[Problem details]
Within the data below, tally the lines that contain "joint" and state only the total.

[Exercise data]
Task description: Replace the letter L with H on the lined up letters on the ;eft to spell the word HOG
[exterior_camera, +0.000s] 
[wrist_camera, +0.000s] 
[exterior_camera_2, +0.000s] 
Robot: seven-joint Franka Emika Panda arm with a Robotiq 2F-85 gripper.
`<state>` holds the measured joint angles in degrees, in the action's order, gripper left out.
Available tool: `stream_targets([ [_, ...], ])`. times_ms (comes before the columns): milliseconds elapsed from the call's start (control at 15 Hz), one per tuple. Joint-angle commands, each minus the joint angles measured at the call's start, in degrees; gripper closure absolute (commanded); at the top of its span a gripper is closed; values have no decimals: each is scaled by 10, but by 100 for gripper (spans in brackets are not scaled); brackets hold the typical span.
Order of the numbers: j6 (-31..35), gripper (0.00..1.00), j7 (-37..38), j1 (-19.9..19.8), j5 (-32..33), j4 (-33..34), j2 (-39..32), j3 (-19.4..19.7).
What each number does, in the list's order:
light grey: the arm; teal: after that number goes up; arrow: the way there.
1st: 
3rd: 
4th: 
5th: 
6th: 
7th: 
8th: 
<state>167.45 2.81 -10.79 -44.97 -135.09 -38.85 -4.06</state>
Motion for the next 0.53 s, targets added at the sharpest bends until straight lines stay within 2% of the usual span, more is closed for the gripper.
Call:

[Answer section]
3